Mark Littler returns with his monthly look at the world of whisky auctions.

WELCOME back. It’s been a month of highs, with plenty to talk about in the world of whisky investing. Last month we signed off with speculation about The Macallan jubilee bottling and, against all expectations, it is now pretty fair to assume that it is not releasing a commemorative bottle for the platinum jubilee.

There are plenty of reasons why this may be, from political position, to the risks associated with doing a commemorative bottling for a woman with ailing health. There are plenty of collectors who are disappointed not to have a new royal bottle to add to their collection. They have had plenty of other opportunities to get their hands on royal themed bottlings, and the market for royalty related bottles has continued to blossom.

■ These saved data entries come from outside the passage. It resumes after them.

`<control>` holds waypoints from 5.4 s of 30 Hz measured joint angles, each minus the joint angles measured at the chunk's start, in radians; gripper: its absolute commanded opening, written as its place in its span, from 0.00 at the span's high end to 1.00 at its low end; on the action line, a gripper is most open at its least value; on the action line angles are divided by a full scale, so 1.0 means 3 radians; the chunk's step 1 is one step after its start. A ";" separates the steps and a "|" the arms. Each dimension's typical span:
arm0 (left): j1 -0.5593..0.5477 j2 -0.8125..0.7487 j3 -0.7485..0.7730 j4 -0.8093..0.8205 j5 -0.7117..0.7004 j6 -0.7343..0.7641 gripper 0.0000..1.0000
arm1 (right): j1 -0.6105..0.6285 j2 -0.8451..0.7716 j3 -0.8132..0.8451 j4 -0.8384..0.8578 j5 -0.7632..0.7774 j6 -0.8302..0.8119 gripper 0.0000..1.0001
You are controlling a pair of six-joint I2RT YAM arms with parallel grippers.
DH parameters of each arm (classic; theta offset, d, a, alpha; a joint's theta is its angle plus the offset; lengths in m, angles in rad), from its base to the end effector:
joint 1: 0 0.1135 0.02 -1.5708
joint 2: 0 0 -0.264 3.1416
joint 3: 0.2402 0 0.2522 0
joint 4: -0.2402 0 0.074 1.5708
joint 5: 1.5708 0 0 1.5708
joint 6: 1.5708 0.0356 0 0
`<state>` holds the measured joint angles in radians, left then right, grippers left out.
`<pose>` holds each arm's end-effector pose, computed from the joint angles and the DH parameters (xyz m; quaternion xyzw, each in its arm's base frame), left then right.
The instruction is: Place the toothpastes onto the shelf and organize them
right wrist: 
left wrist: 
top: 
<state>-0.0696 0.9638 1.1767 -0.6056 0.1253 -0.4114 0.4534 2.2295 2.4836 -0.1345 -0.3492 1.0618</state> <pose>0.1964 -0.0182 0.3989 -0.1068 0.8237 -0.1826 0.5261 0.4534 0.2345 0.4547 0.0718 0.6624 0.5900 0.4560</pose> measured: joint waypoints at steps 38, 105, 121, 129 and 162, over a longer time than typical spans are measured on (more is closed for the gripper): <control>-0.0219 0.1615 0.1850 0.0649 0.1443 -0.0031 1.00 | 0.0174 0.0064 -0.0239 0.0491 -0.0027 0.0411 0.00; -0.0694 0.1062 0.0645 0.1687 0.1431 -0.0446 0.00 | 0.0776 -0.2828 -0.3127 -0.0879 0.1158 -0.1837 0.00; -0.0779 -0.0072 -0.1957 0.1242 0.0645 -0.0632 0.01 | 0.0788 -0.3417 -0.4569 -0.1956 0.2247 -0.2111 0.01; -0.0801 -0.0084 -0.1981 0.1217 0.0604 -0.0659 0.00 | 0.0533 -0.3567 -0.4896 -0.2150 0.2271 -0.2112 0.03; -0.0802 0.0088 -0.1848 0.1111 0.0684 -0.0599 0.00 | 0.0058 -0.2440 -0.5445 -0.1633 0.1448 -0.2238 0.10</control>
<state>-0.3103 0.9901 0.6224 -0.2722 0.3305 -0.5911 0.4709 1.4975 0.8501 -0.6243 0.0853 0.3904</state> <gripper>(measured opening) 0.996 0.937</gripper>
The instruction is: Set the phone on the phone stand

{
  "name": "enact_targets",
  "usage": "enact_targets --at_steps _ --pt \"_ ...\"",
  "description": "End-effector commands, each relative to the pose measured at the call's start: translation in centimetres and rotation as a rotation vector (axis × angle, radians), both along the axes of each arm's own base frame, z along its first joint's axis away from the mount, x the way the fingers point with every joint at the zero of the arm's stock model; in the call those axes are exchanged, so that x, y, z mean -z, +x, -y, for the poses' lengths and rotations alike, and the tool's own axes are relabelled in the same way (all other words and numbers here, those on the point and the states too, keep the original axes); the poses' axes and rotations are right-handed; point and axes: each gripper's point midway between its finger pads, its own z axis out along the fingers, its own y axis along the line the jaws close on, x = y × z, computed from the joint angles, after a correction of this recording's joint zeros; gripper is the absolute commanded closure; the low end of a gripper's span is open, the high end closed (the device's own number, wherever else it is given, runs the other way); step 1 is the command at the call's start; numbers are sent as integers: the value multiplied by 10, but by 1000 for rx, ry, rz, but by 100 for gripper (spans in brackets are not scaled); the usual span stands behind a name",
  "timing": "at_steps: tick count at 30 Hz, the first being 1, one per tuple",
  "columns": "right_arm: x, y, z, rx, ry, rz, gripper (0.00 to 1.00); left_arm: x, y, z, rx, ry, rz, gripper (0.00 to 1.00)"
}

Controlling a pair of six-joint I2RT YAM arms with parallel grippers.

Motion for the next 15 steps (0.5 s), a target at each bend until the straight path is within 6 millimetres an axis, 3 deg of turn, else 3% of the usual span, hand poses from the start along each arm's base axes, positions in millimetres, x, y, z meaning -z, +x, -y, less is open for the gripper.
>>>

The Port Ellen 12 year old to commemorate the Queen’s visit is considered the earliest single malt distillery bottling from Port Ellen. It isn’t known exactly how many were produced, but the estimate is around 40. These bottles continue to perform well every time they appear at auction, the latest bottle sold for £100,000 at Whisky Auctioneer, a substantial jump from £72,000 at the start of 2021.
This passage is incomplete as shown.